Pretty sure it was said earlier that these are Type III. In a speaker such as this, I'm not sure which I'd place more importance on - 
scratch-resistance or fade-resistance. It really depends upon installation and individual use. Either way, it won't affect the sound - which is the most important thing anyway.
Install them and enjoy!


----------



## Bayboy (Dec 29, 2010)

I understood little of that other than basically all black will fade sooner or later when exposed for long periods which is what I've read before. Other than that, I agree. .. just enjoy.


----------



## mwmkravchenko (Oct 6, 2009)

tjswarbrick said:


> I (no longer) have any skin in the game, but I'm a mechanical engineer and this interests me so I've been researching it.
> 
> Type III Hard Anodize doesn't normally include dye. It's difficult to get true black without, but they'll come out dark green to deep grey to medium black. It is very abrasion- and scratch-resistant (surface hardness higher than steel), but will fade with excessive exposure to UV.
> 
> ...


The only way I could tell you what type of anodizing it is, is to actually be there when they are doing it.

The hard anodizing requires a cooling of the electrolyte fluid to work properly.

And that would give it away real quickly.

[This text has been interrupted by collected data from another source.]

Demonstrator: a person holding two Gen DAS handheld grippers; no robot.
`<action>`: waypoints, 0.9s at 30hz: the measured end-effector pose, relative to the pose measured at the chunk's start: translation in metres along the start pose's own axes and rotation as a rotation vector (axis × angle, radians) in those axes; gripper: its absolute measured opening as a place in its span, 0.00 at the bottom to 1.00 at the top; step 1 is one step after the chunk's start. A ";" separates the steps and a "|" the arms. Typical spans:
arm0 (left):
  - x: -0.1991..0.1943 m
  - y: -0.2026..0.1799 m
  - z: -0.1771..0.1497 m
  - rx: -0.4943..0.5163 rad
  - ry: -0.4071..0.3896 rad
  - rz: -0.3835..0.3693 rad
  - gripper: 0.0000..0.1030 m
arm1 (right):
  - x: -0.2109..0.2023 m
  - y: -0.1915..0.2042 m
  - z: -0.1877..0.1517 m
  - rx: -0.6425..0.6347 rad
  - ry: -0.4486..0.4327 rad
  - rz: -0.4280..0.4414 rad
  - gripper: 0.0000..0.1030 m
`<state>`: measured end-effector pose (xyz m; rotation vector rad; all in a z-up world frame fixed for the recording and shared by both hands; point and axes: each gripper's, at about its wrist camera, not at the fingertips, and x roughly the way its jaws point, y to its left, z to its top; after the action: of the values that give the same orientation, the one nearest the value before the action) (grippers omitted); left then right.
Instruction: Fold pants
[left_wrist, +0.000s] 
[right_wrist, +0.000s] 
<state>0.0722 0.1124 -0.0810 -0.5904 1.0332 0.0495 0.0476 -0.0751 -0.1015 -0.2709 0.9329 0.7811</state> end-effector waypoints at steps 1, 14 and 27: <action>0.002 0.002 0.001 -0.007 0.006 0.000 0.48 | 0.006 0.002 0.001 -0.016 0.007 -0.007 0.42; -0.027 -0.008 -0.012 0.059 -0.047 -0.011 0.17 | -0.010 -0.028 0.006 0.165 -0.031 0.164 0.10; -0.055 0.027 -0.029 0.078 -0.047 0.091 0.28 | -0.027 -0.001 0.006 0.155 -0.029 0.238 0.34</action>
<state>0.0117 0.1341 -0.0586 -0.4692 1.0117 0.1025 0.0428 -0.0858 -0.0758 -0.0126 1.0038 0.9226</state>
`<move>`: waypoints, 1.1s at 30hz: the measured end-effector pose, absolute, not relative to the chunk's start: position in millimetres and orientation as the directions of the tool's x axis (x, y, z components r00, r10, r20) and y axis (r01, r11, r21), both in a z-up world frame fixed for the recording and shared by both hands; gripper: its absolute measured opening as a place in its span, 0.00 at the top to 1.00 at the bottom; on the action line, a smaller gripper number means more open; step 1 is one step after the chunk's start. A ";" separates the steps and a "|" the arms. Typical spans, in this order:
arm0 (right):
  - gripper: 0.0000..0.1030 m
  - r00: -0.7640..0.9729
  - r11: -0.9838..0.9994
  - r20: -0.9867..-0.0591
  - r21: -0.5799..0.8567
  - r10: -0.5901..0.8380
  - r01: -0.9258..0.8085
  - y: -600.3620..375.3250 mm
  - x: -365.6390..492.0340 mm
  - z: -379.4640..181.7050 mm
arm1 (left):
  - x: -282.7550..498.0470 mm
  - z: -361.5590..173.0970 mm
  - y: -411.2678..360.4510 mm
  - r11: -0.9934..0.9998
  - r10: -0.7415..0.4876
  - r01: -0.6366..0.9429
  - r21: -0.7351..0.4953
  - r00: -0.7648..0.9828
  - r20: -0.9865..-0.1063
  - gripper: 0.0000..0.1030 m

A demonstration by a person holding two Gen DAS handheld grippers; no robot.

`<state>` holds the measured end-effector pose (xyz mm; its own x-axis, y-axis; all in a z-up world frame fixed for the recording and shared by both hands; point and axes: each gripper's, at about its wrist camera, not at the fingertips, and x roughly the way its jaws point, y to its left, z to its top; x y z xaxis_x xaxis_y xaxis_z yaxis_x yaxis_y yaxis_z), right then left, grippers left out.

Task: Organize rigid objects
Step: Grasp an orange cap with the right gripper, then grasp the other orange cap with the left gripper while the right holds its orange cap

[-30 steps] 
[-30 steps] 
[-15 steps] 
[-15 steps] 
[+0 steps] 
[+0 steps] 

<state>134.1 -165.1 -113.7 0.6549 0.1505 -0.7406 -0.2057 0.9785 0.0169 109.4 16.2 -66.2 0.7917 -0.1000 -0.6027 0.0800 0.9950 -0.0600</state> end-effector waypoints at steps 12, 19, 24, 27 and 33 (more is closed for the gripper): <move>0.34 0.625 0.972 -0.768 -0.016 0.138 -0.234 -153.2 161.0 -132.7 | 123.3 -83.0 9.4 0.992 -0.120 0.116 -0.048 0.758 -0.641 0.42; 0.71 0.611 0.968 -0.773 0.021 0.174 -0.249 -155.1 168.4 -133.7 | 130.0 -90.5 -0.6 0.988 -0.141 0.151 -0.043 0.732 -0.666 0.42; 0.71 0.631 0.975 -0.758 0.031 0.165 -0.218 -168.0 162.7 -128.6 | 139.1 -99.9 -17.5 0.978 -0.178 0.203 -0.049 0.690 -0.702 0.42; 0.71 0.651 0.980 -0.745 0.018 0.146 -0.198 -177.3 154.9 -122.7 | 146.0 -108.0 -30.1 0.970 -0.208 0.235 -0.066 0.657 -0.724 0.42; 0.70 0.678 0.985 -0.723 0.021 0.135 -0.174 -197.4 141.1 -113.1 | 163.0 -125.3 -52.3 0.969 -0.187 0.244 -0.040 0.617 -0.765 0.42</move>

I like it much better than a powder coat, even if it is much more expensive.

Has a classy look to it.


----------



## Salami (Oct 10, 2007)

Just tint the dang windows and use a windshield sunshade. Mine ain't going to fade easy, that's for sure.


----------



## Agate (Jul 17, 2009)

mwmkravchenko said:


> Same driver.
> 
> Different mounting.
> 
> Would need to have a wire tail instead of stake on connector when it is that small.


Is there still a possibility of a smaller housing version of this? I'd totally be in for a set of those.


----------



## mwmkravchenko (Oct 6, 2009)

Agate said:


> Is there still a possibility of a smaller housing version of this? I'd totally be in for a set of those.



What you or anyone else that wants a smaller version of the tweeter mount should do is get your self over to my website and vote for what you want.

You want the product Polling Page and the bottom poll.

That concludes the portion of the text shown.